Smoothly, she tucks the jar into her purse and continues her walk, shooting a quick text to her boss stating that she’d be a few minutes late.
Sorry, she writes, got held up in traffic. There was an accident on 3rd. Gonna be a little late.
*****
Still love this, honestly. And it is still 100% @caffeinewitchcraft ‘s fault that I fell in love with this world and Xia. How dare you.
Lila starts her ritual. A friend begs her to reconsider. Part two to this.
Used the dialogue prompt and picture sorta.
This is edited a fair bit. Some for flow’s sake, but I did tweak Lila’s spell/ritual and it changes a bit from there. No major shifts, but you may want to give this a glance over if you’re following in the transfer. This encapsulates the kind of changes that’ll happen to everything.
*****
Lila strides out of the bar, blade pressed against her side, bell dinging over her head like a toll for death. She walks around the side, to the cold, bricked, dark alley. Spray paint tags the wall, still wet, a swirl of colors that is abstract to any human that doesn’t know better, but more to those who do. It’s a doorstop for the portal she’d opened to get there.
It leads to the woods. Long grass curling around her ankles, hooked fingers from below trying to pull her in with old magic imbued and rotten. Spindly, tall trees reach for the sun, jagged branches thirsting for magic that no longer lives under it’s cover. Magic migrates, like flocking birds, to where it is easy to live, to where those who practice it reside. When the nest is left behind, empty, the twigs and dirt and sky thirst for what is now gone. These grounds were sacred, once. Lila was going to make sure that they were again, if just for a single moment.
The buildings were long gone, overtaken by nature as the centuries dragged on, but the magic they had been built with, tempered with, housed with, remains. It will take more then time and earth to remove that.
It thrums under her feet, desperate, pleading. Lila unsheathes the Soul Dagger she’d dealt Xia unfairly into relenting. It should corrupt her, leak poison into her blood that explodes her mind, taunting her with all her thoughts of death. Lila isn’t a Soul Keeper. She doesn’t have a drop of it in her past, in her ancestry. But the blade will cooperate nonetheless.
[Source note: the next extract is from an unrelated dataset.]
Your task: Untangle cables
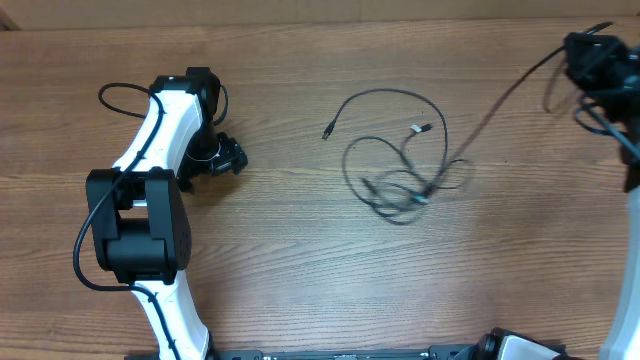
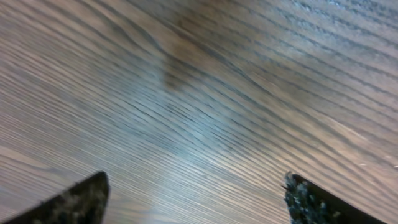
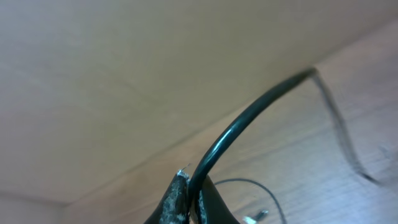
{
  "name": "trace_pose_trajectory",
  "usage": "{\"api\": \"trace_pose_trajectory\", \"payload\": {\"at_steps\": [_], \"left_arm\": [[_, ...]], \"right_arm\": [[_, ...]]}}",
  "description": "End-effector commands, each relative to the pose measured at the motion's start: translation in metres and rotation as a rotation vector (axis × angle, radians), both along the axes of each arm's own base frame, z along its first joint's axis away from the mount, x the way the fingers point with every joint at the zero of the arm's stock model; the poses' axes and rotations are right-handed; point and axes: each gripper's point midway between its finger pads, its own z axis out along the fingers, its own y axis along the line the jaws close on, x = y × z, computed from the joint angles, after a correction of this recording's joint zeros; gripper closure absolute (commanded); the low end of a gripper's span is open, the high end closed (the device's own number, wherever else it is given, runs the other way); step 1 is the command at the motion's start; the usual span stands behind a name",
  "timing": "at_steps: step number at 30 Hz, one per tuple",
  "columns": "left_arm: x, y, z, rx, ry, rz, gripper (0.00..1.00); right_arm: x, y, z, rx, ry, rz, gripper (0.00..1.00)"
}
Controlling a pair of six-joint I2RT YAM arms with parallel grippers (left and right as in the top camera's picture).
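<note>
A loose tangle of thin black cables (image 1: 400,180) lies right of the table's middle, with plug ends at its left (image 1: 326,131) and top (image 1: 424,128). One strand (image 1: 510,95) climbs from the tangle to my right gripper (image 1: 590,50) at the far right back. In the right wrist view that gripper (image 3: 191,200) is shut on this black cable (image 3: 249,118). My left gripper (image 1: 225,158) sits low over the wood at the left, well apart from the tangle. Its fingers (image 2: 81,199) stand wide open with only bare wood between them (image 2: 196,199).
The left arm's own black wire loops out at the far left (image 1: 110,95). The table's back edge (image 1: 320,15) runs along the top, close behind my right gripper. The right arm's wiring (image 1: 595,115) hangs at the right edge.
The tangle, then lying next to my left gripper, now lies right of the middle. My right gripper, then at the tangle's right side, is now at the far right back, shut on a cable.
First my right gripper held a cable stretched out to the far right while the tangle lay by the left gripper. Then the right gripper was open over the right side, the cable slack. Then it was at the tangle. Now it holds a strand far right, the tangle shifted over.
</note>
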Motion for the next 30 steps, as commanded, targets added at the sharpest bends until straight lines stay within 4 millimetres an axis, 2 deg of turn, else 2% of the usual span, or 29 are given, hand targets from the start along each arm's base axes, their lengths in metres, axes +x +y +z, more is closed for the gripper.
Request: {"api": "trace_pose_trajectory", "payload": {"at_steps": [1, 4, 7, 9, 11, 14, 16, 18, 19, 20, 21, 23, 25, 26, 28, 30], "left_arm": [[-0.003, 0.01, -0.002, 0.07, 0.012, -0.028, 0.16], [-0.003, 0.007, -0.003, 0.053, 0.012, -0.025, 0.11], [-0.002, -0.007, -0.004, -0.026, 0.007, -0.012, 0.02], [0.0, -0.019, -0.004, -0.098, 0.002, -0.001, 0.01], [0.001, -0.032, -0.004, -0.167, -0.004, 0.009, 0.0], [0.005, -0.052, -0.001, -0.279, -0.016, 0.021, 0.01], [0.01, -0.075, 0.005, -0.418, -0.038, 0.004, 0.01], [0.02, -0.116, 0.022, -0.663, -0.098, -0.059, 0.0], [0.025, -0.134, 0.032, -0.769, -0.128, -0.084, 0.0], [0.031, -0.161, 0.05, -0.922, -0.171, -0.118, 0.0], [0.033, -0.168, 0.055, -0.96, -0.183, -0.13, 0.0], [0.037, -0.198, 0.072, -1.087, -0.236, -0.204, 0.0], [0.038, -0.223, 0.075, -1.105, -0.268, -0.279, 0.0], [0.038, -0.234, 0.071, -1.073, -0.287, -0.329, 0.0], [0.038, -0.245, 0.051, -0.92, -0.314, -0.413, 0.0], [0.038, -0.248, 0.028, -0.71, -0.342, -0.506, 0.0]], "right_arm": [[-0.025, 0.031, 0.034, 0.068, -0.144, 0.306, 0.96], [-0.041, 0.047, 0.051, 0.079, -0.226, 0.473, 0.96], [-0.045, 0.055, 0.051, -0.068, -0.306, 0.554, 0.96], [-0.037, 0.051, 0.039, -0.196, -0.303, 0.523, 0.96], [-0.025, 0.047, 0.023, -0.216, -0.229, 0.451, 0.96], [-0.014, 0.064, -0.001, -0.224, -0.131, 0.438, 0.96], [-0.004, 0.083, -0.021, -0.258, -0.06, 0.436, 0.96], [0.007, 0.096, -0.039, -0.334, 0.0, 0.411, 0.96], [0.011, 0.099, -0.044, -0.37, 0.023, 0.385, 0.96], [0.017, 0.101, -0.051, -0.42, 0.052, 0.341, 0.96], [0.018, 0.101, -0.052, -0.427, 0.06, 0.326, 0.96], [0.021, 0.099, -0.056, -0.437, 0.088, 0.27, 0.96], [0.021, 0.099, -0.058, -0.43, 0.098, 0.257, 0.96], [0.021, 0.098, -0.058, -0.422, 0.104, 0.253, 0.96], [0.019, 0.096, -0.061, -0.42, 0.119, 0.249, 0.96], [0.017, 0.091, -0.064, -0.417, 0.135, 0.24, 0.96]]}}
It knows what she is and what she’s going to do. It will listen. Cooperate. It’s going to do what it was made for, regardless that it’s not Xia wielding it anymore. Not a Soul Keeper. It knows this is important.
It takes souls. Cuts the bond between body and spirit. Is an astral blade forged by the Fates, eons and eons and eons ago.
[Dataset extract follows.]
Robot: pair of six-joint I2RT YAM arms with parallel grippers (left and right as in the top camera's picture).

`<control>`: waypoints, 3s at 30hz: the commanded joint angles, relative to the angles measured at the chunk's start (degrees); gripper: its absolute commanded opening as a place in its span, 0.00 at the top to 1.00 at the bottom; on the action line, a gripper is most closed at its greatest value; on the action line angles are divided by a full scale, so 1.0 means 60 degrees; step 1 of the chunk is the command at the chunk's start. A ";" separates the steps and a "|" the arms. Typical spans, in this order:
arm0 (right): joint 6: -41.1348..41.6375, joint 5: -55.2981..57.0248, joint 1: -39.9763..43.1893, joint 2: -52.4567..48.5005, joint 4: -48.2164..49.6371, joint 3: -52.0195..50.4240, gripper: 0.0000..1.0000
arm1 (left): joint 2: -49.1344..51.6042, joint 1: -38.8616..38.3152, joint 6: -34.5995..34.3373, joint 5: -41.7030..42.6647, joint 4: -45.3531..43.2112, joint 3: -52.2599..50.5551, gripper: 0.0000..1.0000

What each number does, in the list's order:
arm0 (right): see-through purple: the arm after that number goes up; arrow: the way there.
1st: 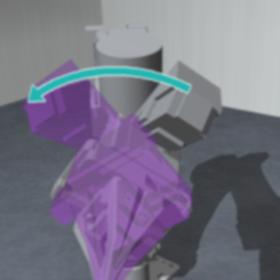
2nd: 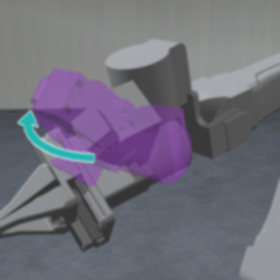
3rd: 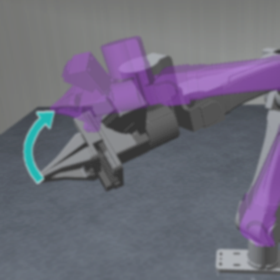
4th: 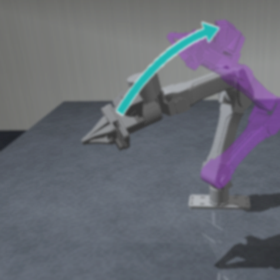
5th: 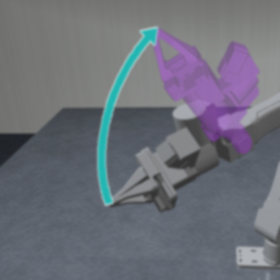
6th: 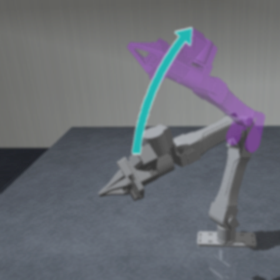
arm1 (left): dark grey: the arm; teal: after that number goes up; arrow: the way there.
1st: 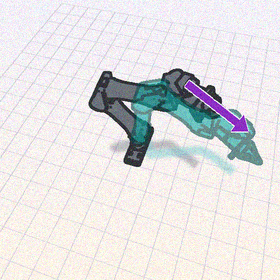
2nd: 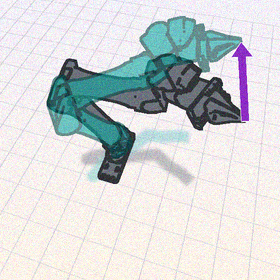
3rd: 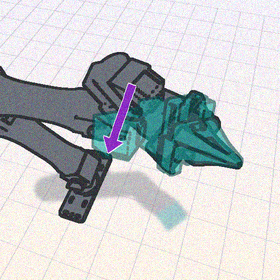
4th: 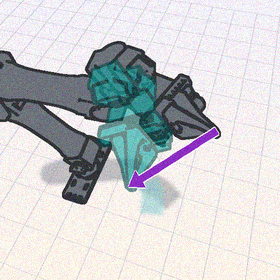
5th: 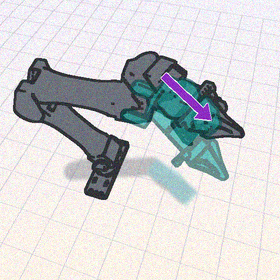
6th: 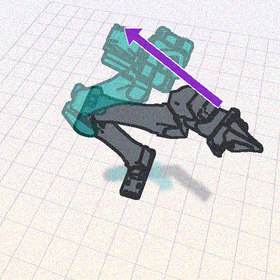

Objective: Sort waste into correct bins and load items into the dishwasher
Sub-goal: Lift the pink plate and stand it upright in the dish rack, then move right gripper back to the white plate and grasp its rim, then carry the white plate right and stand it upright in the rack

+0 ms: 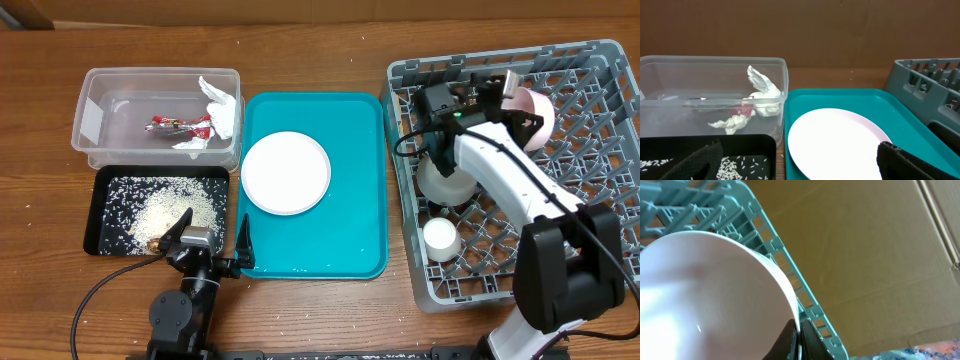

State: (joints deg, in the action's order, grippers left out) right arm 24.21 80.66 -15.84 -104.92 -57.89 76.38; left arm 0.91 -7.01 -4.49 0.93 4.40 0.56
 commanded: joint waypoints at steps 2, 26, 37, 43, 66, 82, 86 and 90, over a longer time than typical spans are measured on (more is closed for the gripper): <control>-0.0106 -0.0423 -0.0073 -0.0197 0.0102 -0.0033 0.96 | -0.0109 0.0040 -0.0138 0.0098 -0.0022 -0.0047 0.00; -0.0324 0.0160 -0.2849 -0.0222 -0.0415 0.0539 0.51 | -0.0109 0.0040 -0.0138 0.0098 -0.0022 -0.0047 0.00; -0.0324 -1.2174 -0.3719 -0.0058 0.1585 0.1942 0.28 | -0.0109 0.0040 -0.0138 0.0098 -0.0022 -0.0047 0.00; 0.0040 -1.3635 -0.3636 -0.0608 0.2641 0.1577 0.28 | -0.0109 0.0040 -0.0138 0.0098 -0.0022 -0.0047 0.00; 0.2197 -1.4524 -0.3100 -0.2459 0.2637 0.1526 0.76 | -0.0109 0.0040 -0.0138 0.0098 -0.0022 -0.0047 0.00; 0.1042 -1.1948 -0.2342 0.0590 0.1931 0.1541 0.96 | -0.0109 0.0040 -0.0138 0.0098 -0.0022 -0.0047 0.00; 0.0860 -0.7657 -0.2335 0.2335 0.1264 0.1541 0.96 | -0.0109 0.0040 -0.0138 0.0098 -0.0022 -0.0047 0.00; 0.0860 -0.3322 -0.2178 0.3166 0.0663 0.1537 0.96 | -0.0109 0.0040 -0.0138 0.0098 -0.0022 -0.0047 0.00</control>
State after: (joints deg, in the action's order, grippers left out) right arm 30.68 31.16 -29.78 -88.60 -52.18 85.23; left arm 0.89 -7.01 -4.49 0.93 4.38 0.56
There are few things older than a Soul Blade. This one, Lila knows, happens to have come from the Cutter of String. The final Fate, the lesser Fate, the one who held the shears.
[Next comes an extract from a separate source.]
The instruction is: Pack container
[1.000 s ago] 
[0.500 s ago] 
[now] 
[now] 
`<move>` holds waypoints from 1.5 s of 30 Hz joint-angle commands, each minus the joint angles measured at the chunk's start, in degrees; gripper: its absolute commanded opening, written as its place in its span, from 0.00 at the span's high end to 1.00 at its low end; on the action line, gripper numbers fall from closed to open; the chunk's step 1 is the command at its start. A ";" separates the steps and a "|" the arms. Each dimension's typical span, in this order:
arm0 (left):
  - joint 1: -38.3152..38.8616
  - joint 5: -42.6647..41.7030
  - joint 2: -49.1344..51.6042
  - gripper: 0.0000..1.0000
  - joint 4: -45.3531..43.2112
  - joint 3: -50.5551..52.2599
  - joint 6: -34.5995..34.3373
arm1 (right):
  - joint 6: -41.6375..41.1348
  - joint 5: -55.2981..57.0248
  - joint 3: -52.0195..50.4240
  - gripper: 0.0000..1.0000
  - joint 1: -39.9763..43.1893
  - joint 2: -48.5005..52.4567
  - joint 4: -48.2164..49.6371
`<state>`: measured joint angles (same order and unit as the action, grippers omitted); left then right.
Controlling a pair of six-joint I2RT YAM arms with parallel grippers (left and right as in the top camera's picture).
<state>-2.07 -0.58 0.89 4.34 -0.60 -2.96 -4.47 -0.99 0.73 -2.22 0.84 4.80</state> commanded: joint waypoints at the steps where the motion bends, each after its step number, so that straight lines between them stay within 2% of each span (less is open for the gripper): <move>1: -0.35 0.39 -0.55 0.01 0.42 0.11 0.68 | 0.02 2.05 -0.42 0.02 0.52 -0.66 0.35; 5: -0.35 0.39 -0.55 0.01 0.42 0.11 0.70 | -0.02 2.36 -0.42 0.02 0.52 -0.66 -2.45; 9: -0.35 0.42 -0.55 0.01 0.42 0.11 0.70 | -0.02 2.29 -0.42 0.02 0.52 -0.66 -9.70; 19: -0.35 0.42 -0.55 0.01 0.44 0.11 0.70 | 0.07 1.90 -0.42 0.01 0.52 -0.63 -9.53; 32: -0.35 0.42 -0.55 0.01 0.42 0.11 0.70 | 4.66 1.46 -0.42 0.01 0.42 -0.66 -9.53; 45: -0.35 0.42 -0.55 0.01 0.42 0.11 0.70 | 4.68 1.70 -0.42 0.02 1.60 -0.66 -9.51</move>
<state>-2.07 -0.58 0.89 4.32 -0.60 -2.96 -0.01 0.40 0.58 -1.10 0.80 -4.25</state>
She walks through the trees, pulling against the magic in the ground, in the dirt, in the trees. It obeys, with that blade in her possession. So few know of Fate’s connection with Soul Keepers. Lila knows.
She knows of it’s history while also knowing of the corpse that lays in the ground here. An old body, an old soul, old magic that powers the plants to this day, however dwindling it is. Secret knowledge. Deadly knowledge.
Kneeling, she digs her fingers into the soft earth, malleable with power. She hums a few notes of an old spell-song. She stakes the blade into the ground, to the hilt. Light spills from the edges and she drinks some in, allowing it to strengthen her throat. She begins the chant.
The tongue she uses is old. Ancient. Powerful. Forgotten. Monarchs had crumbled under the taste of a single syllable, a fraction of a word, of a sentence, of a declaration. Now, it burrows and grabs and tugs.
Bones rise from the dark dirt, shambling into a skeleton’s form. With words alone, she assembles one of the oldest skeletons, restoring it to it’s original form. To pristineness. To smooth white instead of craggled yellow-brown. When assembled, she stops. Slowly, reverently, she glides her finger along the clavicle, a sharp jutting point.
“Ward,” she breathes, running her gaze along the forgotten fragment of life. The skull tilts, in response, empty eye sockets turning towards her. “I’m sorry.”
For everything. What she’s done. What she’s doing.
Taking the dagger from the earth, she holds it in her hand. Resumes her chant, lets the power of her words shake the air. His bones vibrate. Her fist tightens and she severs the spine where it holds the skull. The bones sparkle into luminescent powder. She coaxes it into her palm. She blinks at the stinging in her eyes.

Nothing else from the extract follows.